* To do: What you return should be exactly the lines from the one containing "This existence query looks for the right white wrist" down to the final line of the listing, with nothing else.

* Extracted information:
⁂
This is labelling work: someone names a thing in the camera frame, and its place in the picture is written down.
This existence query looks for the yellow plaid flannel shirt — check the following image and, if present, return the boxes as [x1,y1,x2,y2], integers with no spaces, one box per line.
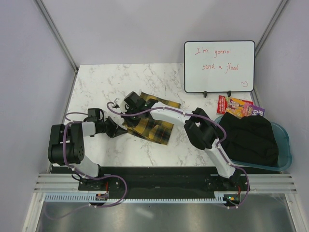
[122,92,181,145]

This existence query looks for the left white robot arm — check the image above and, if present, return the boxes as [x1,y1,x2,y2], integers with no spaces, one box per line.
[48,108,127,190]

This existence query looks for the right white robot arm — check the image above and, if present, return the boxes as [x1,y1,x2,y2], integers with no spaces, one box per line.
[120,91,240,190]

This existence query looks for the red card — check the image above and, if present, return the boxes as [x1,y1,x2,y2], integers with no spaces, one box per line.
[217,95,229,115]

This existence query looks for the white dry-erase board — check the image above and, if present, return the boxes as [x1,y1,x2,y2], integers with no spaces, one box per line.
[183,40,255,93]

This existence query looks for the black shirt in bin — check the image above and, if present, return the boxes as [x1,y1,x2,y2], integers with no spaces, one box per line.
[219,113,279,166]

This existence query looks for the teal plastic bin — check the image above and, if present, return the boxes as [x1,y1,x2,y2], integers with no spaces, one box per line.
[215,116,292,172]

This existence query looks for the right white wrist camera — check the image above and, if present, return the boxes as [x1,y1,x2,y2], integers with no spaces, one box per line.
[112,98,126,114]

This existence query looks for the aluminium frame rails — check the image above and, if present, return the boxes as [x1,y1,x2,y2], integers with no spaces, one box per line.
[34,174,297,194]

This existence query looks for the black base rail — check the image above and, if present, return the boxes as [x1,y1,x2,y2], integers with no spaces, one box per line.
[78,167,250,194]

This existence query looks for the white slotted cable duct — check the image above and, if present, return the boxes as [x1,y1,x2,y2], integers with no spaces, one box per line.
[44,193,241,204]
⁂
* Finished task:
This existence query looks for the right white wrist camera — check the image above and, if present, return the boxes as [x1,y1,x2,y2], integers with no spaces, one box per line.
[112,98,126,114]

This existence query looks for the aluminium frame rails — check the image above and, if present, return the boxes as [x1,y1,x2,y2], integers with no spaces, one box per line.
[34,174,297,194]

This existence query looks for the black base rail — check the image above and, if present, return the boxes as [x1,y1,x2,y2], integers with no spaces, one box per line.
[78,167,250,194]

This existence query looks for the white slotted cable duct — check the image above and, if present, return the boxes as [x1,y1,x2,y2], integers with no spaces, one box per line.
[44,193,241,204]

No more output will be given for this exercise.